- **What is required**
For the records below, say how many lines contain the string "camera". Give no other text.

- **Dataset**
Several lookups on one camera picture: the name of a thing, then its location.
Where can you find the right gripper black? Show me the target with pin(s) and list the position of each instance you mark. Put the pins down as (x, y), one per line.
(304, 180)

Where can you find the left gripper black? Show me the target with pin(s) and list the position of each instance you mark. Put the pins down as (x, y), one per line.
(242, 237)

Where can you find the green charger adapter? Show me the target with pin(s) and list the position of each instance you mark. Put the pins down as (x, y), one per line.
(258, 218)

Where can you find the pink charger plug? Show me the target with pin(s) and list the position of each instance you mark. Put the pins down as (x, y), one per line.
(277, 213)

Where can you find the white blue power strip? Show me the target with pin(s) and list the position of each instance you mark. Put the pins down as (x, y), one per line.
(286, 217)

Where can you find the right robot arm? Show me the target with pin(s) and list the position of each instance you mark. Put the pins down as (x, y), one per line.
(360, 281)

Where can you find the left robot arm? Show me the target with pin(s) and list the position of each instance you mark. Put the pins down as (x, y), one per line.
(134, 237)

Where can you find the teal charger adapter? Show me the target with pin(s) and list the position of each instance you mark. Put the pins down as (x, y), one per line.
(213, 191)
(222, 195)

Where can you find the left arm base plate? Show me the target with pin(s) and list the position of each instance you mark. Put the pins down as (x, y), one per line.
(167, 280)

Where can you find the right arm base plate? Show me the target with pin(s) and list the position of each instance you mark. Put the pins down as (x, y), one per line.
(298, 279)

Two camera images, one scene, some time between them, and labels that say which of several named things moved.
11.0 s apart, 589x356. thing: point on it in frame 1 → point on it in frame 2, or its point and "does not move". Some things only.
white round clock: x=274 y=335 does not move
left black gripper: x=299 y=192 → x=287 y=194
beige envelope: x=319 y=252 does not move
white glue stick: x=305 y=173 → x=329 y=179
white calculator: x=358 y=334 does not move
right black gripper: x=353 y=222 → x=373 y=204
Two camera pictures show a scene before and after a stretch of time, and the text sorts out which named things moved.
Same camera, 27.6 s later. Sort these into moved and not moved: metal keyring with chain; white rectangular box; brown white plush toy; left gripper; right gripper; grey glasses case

- **Expected output**
4